I knew a few Spanish words, but that wasn’t one of them. I glanced at Nik. “Virility,” he supplied dryly. That sounded right. If it swung a bigger metaphorical dick than a grenade launcher, bring it on.

She opened yet another door at the back of the room and shouted, “Marco, bring us the Javelin.”

That word I knew, and not in the Olympic throwing-competition category. “You have an antitank
rocket
?” I asked, incredulous at that as I was at the fact that her tube top was staying up.

“An antitank system.” She planted a kiss on my cheek. I could feel the thick coating of bright red lipstick. I carefully waited to wipe it off until she was focused on Niko. Do not offend the woman with the antitank system. “Your puppy brother. He has vision and like all good men knows the perfect tool for the job.”

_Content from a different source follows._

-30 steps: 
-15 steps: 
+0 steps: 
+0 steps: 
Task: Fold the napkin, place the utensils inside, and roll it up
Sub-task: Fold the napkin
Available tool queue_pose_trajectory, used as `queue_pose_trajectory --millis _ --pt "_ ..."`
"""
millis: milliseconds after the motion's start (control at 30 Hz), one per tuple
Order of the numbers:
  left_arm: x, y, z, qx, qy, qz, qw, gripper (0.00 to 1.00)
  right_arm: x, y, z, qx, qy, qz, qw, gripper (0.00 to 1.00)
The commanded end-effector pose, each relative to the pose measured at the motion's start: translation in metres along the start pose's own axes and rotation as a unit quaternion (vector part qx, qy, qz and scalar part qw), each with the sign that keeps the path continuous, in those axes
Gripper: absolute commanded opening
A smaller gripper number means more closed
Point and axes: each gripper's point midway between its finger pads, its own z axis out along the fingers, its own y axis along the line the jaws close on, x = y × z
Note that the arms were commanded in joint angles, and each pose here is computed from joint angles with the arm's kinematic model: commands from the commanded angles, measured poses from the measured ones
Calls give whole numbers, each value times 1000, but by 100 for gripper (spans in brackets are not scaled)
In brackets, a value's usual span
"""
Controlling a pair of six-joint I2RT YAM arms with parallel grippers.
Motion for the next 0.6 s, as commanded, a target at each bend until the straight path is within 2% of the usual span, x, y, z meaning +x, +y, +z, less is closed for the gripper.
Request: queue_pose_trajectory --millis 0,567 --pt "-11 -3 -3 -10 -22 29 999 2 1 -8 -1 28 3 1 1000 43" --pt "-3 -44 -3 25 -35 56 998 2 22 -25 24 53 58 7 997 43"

Niko said, “You mean as a terrorist would?”

She waved her hands vigorously. “I sell to no terrorist and your brother has good heart. He doesn’t want to think so. He hides it. But one day, you will see, your brother is a hero. One day he might save the world. My
abuela
had the sight. Me some too. You will see.”

Before I could tell her she’d better get some glasses for that sight, as she was way off about world saving and hearts, she was shouting again. “Marco, you lazy, worthless bastard. I have the order of the week. Are you back there with the porno magazines pulling on your
polla
again? I told you next time I would cut it off and bake it in a turkey-apple cobbler.” That was the Thanksgiving special. “This is work time, not
pervertido
time.”

Marco was up for the list in less than five seconds and his belt was buckled in the wrong hole, pants bagging low on his hips. I wouldn’t be eating the cobbler here for a while, on Thanksgiving or otherwise. While he was back pulling the inventory, Rapture added up the bill. “Since you are good customer,
Cachorro
, I will give you discount.” That and the fact that she was having a hard time selling the antitank rocket. Discount or no, it was
about half a year’s pay. It was a good thing I’d brought almost all the cash we had on hand, because at this rate we’d be lucky to pay the six-fifty toll on our way to Tilden.

When we left, I was carrying three large bakery bags by white twine handles. Each bag had pink boxes with RAPTURE’S BUNS written in flowing white script. The boxes were cake-size but held C4, detonators, grenades, and a small box of explosive rounds. Niko was carrying the Javelin on his shoulder. It was wrapped in brown paper painted and dried ahead of time with garlic butter. As far as anyone was concerned, he was toting a piece of Italian bread almost four feet long…and close to thirty pounds.

“Grouchy Puppy.” This time Niko did laugh as we walked along the sidewalk waiting for Kalakos to come by. “She labeled you impeccably on your first visit.”